TERIMA KASIH SUDAH MEMBACA LINTASATJEH.COM
Tidak seperti di dalam sistem kehidupan saat ini, tidak ada pihak yang bisa secara tegas melindungi dan membela hak jamaah bila tercederai. Lembaga seperti YLKI pun tidak punya kuasa untuk menghentikan tindakan penimbunan, monopoli dan lain sebagainya.
Ketika dalam penyelidikan sudah menemukan adanya kecurangan dan keikutsertaan dari pejabat negara dalam masalah ini, masyarakat bisa mengadukan hal itu kepada Qadhi Mahzholim, sebagai pihak yang paling berhak untuk menyelesaikan persengketaan antara masyarakat dan negara.
Qadhi mahzolim bisa meminta mereka untuk melakukan pembuktian terbalik terhadap jumlah harta yang mereka miliki, seperti yang pernah dilakukan Umar Bin Khattab dalam mengecek dan menyelidiki harta para pejabatnya.

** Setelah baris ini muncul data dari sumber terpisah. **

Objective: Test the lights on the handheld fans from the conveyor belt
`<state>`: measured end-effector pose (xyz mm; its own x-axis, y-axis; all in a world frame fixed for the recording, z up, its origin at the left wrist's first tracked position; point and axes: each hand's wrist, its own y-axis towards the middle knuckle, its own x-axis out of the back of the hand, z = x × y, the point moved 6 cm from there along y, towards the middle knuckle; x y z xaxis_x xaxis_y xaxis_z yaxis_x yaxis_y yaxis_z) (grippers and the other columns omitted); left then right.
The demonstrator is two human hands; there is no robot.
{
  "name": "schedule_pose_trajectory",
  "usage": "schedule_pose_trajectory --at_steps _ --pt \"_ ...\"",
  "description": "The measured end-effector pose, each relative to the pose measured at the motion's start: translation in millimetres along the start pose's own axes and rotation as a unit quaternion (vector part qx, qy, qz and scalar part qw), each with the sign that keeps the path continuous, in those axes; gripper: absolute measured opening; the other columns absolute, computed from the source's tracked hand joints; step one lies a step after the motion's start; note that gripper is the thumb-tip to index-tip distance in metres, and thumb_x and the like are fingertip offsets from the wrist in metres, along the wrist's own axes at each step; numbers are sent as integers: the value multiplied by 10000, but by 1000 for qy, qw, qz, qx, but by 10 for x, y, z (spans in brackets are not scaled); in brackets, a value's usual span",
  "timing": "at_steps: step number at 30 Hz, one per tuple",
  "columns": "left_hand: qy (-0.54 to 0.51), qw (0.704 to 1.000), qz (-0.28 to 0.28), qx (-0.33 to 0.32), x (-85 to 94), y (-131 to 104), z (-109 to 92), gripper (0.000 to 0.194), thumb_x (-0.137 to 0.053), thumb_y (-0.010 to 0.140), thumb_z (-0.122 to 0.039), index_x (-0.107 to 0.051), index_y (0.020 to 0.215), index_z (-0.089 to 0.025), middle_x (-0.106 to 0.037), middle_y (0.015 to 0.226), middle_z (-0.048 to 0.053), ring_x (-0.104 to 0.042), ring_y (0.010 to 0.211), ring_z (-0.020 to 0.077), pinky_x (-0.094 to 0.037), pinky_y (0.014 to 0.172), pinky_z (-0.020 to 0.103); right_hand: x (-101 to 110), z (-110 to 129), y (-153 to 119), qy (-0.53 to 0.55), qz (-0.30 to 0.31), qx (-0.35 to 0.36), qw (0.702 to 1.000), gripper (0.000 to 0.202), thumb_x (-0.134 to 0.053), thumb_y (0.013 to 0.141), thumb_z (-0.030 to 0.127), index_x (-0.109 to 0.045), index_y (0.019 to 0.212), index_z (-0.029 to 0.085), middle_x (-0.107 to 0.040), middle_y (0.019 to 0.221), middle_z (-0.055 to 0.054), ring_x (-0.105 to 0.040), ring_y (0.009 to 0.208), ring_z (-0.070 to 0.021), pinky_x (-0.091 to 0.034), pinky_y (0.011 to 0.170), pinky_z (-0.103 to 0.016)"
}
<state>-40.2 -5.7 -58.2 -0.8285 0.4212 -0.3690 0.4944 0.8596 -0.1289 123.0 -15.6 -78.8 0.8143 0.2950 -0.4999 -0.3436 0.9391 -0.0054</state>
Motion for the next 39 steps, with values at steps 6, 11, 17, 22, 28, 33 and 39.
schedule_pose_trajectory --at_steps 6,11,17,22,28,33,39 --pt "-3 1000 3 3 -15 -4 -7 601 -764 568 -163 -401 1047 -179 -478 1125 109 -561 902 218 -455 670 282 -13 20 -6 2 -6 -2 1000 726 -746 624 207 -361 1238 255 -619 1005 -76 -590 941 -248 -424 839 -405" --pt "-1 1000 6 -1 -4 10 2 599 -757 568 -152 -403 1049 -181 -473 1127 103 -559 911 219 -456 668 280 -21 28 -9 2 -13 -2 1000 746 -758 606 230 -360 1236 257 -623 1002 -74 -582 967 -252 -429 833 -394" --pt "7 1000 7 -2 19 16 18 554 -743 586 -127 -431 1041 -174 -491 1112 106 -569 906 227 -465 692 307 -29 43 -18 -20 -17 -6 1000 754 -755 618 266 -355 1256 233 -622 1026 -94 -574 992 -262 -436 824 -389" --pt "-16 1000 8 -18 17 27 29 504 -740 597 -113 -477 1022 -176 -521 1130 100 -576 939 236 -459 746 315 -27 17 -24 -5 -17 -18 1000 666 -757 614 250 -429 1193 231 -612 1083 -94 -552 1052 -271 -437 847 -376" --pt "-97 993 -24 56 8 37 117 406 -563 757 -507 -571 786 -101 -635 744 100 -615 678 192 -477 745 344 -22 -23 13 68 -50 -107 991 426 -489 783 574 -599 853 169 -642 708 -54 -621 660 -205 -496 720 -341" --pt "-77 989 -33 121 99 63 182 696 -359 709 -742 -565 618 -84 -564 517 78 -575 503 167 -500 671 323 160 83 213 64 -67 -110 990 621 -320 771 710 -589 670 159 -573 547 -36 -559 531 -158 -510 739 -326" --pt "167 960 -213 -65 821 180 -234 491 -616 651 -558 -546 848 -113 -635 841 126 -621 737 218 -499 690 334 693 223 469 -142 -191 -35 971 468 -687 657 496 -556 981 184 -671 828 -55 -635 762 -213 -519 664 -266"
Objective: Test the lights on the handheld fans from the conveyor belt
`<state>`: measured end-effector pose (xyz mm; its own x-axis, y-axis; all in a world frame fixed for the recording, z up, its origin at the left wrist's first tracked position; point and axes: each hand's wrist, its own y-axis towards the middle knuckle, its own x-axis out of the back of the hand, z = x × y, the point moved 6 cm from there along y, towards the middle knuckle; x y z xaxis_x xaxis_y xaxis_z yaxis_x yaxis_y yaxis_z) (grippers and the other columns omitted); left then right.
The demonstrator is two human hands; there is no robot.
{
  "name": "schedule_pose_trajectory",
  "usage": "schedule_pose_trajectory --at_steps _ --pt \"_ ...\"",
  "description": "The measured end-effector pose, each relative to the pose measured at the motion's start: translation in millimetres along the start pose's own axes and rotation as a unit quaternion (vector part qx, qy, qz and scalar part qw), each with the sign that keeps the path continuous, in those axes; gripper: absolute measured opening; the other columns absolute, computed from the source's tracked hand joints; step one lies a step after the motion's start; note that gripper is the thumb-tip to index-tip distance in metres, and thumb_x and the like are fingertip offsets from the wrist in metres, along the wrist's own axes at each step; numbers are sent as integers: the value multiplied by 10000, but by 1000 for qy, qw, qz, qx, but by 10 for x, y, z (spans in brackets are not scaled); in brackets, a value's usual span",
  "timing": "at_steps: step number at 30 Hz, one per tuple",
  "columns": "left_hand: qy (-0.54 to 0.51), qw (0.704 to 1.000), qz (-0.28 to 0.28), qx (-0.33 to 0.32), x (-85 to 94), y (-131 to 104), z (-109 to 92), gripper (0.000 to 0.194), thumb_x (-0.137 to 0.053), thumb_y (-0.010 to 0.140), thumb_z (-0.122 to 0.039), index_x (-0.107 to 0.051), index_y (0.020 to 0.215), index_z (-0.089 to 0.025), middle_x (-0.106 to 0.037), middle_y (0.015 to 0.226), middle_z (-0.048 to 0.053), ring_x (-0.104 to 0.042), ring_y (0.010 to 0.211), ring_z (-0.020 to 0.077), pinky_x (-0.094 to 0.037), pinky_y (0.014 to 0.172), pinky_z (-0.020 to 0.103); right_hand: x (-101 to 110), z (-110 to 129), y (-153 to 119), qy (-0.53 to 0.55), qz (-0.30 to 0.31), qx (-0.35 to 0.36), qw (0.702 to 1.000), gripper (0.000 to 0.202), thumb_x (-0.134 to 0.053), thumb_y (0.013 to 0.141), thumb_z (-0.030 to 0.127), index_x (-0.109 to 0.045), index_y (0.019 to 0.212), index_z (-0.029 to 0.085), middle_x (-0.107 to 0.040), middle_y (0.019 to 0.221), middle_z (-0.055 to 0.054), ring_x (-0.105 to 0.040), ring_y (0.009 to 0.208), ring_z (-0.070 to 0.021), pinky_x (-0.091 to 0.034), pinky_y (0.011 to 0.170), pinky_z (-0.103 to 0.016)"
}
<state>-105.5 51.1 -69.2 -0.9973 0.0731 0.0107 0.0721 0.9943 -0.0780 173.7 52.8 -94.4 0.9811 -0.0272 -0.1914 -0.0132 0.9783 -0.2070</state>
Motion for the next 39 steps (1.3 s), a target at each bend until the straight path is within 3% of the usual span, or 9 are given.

Dan ketika pejabat negara memberikan bukti, bahwa harta yang dia miliki bukanlah karena suap dan lain sebagainya, maka qadhi akan menilai bukti itu sah atau tidak, ditinjau dari adanya 4 hal, yakni :
1. Kesaksian (syahadah) dari pihak lain
2. Sumpah (orang tersebut diminta bersumpah)
3. Pengakuan (al-iqrar) dari orang tersebut, dan
4. Dokumen tertulis
Pemberian lahan kelapa sawit kepada para pengusaha, adalah hal yang bertolak belakang dari prinsip kepemilikan harta yang sudah islam tetapkan.

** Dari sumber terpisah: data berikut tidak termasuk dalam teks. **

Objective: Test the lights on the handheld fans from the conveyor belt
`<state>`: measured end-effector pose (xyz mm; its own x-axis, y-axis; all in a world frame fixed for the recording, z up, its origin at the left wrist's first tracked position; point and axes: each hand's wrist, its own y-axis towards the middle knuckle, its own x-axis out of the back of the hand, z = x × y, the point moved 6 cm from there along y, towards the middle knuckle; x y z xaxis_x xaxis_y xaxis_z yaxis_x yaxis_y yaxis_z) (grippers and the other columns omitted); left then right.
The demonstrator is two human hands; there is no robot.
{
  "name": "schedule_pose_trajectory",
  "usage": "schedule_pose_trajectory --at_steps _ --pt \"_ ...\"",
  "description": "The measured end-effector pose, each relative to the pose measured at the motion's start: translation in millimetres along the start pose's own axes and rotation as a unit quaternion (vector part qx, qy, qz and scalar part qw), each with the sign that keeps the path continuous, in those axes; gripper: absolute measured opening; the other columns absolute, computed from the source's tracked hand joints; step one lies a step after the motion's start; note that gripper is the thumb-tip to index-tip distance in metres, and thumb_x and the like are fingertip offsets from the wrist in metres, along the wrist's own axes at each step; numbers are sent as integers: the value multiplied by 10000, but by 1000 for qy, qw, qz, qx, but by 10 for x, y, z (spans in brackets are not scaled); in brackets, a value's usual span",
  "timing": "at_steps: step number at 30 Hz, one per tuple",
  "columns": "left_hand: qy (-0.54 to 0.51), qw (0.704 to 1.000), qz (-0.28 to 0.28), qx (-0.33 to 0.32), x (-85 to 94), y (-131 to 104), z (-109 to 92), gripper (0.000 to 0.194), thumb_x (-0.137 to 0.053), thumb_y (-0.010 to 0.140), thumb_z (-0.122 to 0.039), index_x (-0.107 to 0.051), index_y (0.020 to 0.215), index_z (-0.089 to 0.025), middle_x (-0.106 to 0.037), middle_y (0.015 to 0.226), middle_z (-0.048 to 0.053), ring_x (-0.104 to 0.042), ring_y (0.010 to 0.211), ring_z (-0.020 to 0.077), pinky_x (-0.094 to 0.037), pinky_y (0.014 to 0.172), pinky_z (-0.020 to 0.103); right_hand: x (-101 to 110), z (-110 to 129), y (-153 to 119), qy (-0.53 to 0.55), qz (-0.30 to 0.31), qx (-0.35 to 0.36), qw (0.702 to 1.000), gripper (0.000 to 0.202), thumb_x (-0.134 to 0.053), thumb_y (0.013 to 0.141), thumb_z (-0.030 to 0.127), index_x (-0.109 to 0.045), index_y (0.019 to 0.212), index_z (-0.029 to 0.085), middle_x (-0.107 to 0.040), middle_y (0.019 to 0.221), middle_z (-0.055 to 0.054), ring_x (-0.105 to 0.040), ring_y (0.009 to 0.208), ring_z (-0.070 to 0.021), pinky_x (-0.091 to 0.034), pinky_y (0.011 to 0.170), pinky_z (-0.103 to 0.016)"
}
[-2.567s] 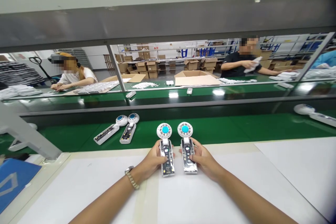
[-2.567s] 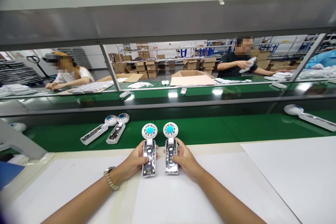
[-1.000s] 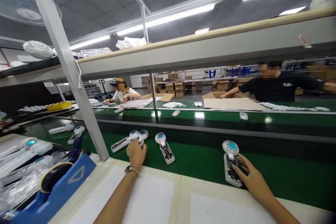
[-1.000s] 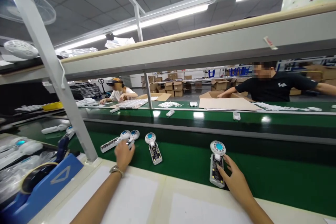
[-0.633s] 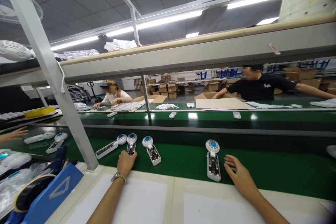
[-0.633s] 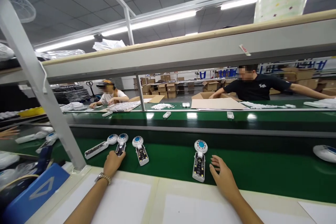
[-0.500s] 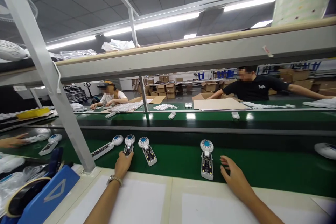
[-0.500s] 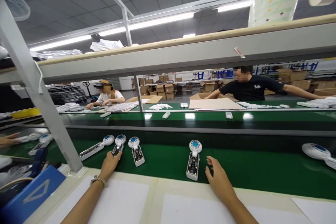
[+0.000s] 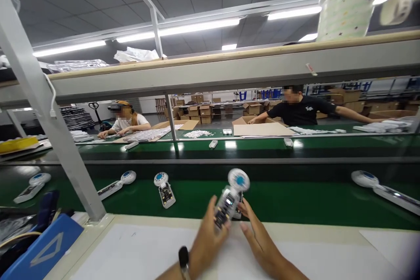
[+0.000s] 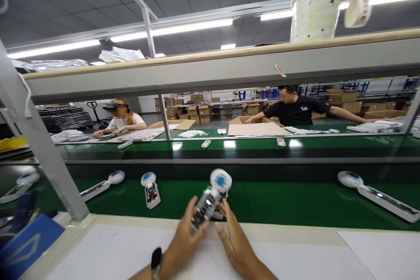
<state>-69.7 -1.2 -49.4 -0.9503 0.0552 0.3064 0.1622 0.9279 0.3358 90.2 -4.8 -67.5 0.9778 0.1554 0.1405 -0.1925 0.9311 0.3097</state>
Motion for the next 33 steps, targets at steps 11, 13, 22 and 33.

Sebuah Hadits riwayat Ibnu Abbas menerangkan, bahwa Rasulullah SAW pernah bersabda "Kaum muslimin bersekutu (memiliki hak yang sama) dalam 3 hal: air, padang, dan api". (HR. Abu Dawud).
Hal ini menegaskan padang atau lahan adalah kepemilikan umum, sehingga terlarang dimiliki individu maupun swasta, dan wajib dikelola oleh negara.
Negara yang berlandaskan aturan-aturan Allah, pasti tidak akan memberikan penguasaan lahan kepada swasta maupun individu, karena itu merupakan dosa besar di sisi Allah, dan akan dimintai pertanggungjawaban kelak di akhirat.
Keadaan carut marut negeri ini sungguh memerlukan solusi hakiki, solusi yang menuntaskan hingga akar. Dan tidak ada solusi selain solusi islam yang komperhensif, bukan solusi islam yang parsial.
Dan hanya karena dorongan keimanan yang harus kita jadikan acuan, bukan karena dorongan manfaat secara material, ketika kita mengambil aturan islam yang komperhensif itu, karena itu adalah aturan dari Allah, dan kita sebagai hamba-NYA, harus mau rela tunduk kepada semua aturan-aturanNYA.